I agree with Ron's mention of the 60D as a primary body, which will work for your lenses. I'd also suggest saving up for a couple new "fast" zooms, namely, the Sigma 17-50 f/2.8 and the Sigma 50-150 f/2.8. Or, if it's more convenient, and with the 70D out now, get the lenses first, and get the body when you can.


----------



## jaomul (Oct 18, 2013)

All good advice from others. Your camera is capable of people shots. You could improve alright with a camera and many recommend the 60d because its such a bargain, but you could pick up a second t3 for small money, you then have a backup camera and you already know how to use this. If you upgraded your kit lens (and I think the canon kit lenses are nice but can be to slow for portraits) to something like a tamron 17-50mm f2.8 (also not huge money) and added a Yongnuo yn 465 (ttl flash available on ebay for 60 dollars approx). you then also can run 2 lenses on 2 bodies which can be helpful when photographing kids or impatient people


----------



## sarad (Oct 18, 2013)

Well my lens that work with my rebel work with the 60d?


----------



## jaomul (Oct 18, 2013)

sarad said:


> Well my lens that work with my rebel work with the 60d?


yes


----------



## Juga (Oct 18, 2013)

Yes, EF and EF-S lenses work with it. This isn't to sound mean but you really should do some research on equipment other than the simple asking questions on a forum. Go to Canon's website and really familiarize yourself with what they offer.


----------



## raaskohx10 (Oct 18, 2013)

Why do the camera manufacturers make crop sensor bodies when we all want to go full frame? Food for thought.


----------



## Juga (Oct 18, 2013)

raaskohx10 said:


> Why do the camera manufacturers make crop sensor bodies when we all want to go full frame? Food for thought.



Gateway camera


----------



## sarad (Oct 19, 2013)

Well, after doing research I ordered the 60D.  You should all be proud.  I am now officially professional, meaning I now have back up. I better LOVE this camera! My checkbook just got way lighter.  But I believe it's a good investment and makes me more reliable as a professional.


----------



## KmH (Oct 19, 2013)

Currently, Canon only offers 1 professional grade DSLR, the 1D X.
Canon's prosumer line of DSLRs is the 5D MKIII, 6D, and 7D.
Canon's consumer grade line of DSLR's is the 70D, 60D, T5i, SL1, T3i, and T3.

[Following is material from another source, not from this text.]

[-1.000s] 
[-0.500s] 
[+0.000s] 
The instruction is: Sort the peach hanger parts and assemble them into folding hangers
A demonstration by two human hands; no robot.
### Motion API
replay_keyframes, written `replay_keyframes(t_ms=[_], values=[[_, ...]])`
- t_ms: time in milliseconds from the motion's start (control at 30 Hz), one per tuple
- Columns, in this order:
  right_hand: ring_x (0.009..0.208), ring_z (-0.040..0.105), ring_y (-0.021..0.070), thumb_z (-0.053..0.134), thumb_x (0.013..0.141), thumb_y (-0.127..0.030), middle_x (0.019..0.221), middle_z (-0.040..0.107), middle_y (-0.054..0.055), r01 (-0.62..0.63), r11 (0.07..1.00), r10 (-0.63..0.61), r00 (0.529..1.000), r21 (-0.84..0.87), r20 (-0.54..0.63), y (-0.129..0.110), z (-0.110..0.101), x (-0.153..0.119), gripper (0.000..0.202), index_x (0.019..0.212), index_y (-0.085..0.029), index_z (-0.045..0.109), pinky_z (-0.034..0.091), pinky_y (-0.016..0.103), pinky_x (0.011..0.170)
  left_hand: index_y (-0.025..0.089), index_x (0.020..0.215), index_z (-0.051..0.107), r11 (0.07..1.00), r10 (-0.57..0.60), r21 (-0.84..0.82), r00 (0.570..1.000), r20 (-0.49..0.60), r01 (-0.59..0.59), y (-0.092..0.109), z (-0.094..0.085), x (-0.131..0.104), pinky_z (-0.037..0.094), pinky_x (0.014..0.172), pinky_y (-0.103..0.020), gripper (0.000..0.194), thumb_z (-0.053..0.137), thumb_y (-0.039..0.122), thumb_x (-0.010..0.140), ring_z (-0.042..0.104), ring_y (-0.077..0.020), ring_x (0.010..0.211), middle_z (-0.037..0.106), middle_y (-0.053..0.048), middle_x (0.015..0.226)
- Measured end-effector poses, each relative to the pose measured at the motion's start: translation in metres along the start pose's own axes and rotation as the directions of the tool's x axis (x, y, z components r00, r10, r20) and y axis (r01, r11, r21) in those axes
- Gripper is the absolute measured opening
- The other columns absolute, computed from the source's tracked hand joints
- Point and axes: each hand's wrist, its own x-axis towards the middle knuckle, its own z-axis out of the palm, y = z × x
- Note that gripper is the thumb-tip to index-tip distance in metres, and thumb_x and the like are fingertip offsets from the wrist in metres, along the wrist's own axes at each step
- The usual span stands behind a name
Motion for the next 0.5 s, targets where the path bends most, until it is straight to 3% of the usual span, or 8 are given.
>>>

Canon's previous 10D, 20D, 30D, 40D, and 50D were prosumer grade, but Canon de-featured the 60D reducing it a consumer grade camera.

Canon EF lenses will work on any Canon SLR or DSLR made since 1987, which is when the EF-mount and Electro-Optical-System (EOS) were introduced to accommodate auto focus.

Canon EF-S lenses (introduced in 2003) cannot be mounted on Canon EF camera bodies.
The current EF bodies are the 1D X, 5D MKIII, and 6D


----------



## dubiousone (Oct 19, 2013)

raaskohx10 said:


> Why do the camera manufacturers make crop sensor bodies when we all want to go full frame? Food for thought.



And why every year they come out with the D5400, 5500, etc or T3ii or T4iii (LOL) each of which has XX more mega... or the 'new' AF whatever or 'new' metering system....the same reason this year's (insert car maker brand here) has more horsepower, more features, more chrome than last years. They only make money if you buy!

I'm not so sure there is a 'professional' camera, I know folks who shoot D5200's, D300's and D4's. All of them are good, well paid professionals and those are the cameras they used based on need and features.


----------



## Alan2.0 (Oct 19, 2013)

sarad said:


> I feel so behind other photographer's equipment wise. I have a canon rebel T3 which I adore. I own a few lens, 50 mm f1.8, 70-200mm f4.6, and 18-55mm (kit lens).
> 
> My question is, is it time to upgrade the body since I'm shooting professionally for people or just invest in better lens? I've heard so many mixed things. I've heard that a rebel T3 can shoot just as good of a photo as any camera with the perfect lens and the photographer knowing how to work the camera effectively.
> 
> Thoughts? Advice?



You have a capable body for most circumstances.  What features would you want in another body?  What is your budget?  Those two items more than any will drive you to gear.
If you need, or want, more glass, consider the purpose and specs.  IMHO I would not leave the house with one body, I shoot older pro bodies simply because they are feature rich and very reasonably priced.  Shooting the 50 and 60D as well these are hard to beat in terms of value.
Once a back up body is in your kit I would recommend new glass.  Glass is forever, bodies come and go.

If you are thinking of buying a full frame body buy only EF glass, Also used gear is the best value ( KEH Camera, Adorama, B&H, Cameta Camera) have great gear, for reasonable cost and is under rated. a "good" rating almost always means VERY nice gear.

Enjoy


----------



## Alan2.0 (Oct 19, 2013)

sarad said:


> Well my lens that work with my rebel work with the 60d?



60D will accept EF or EF-s glass


----------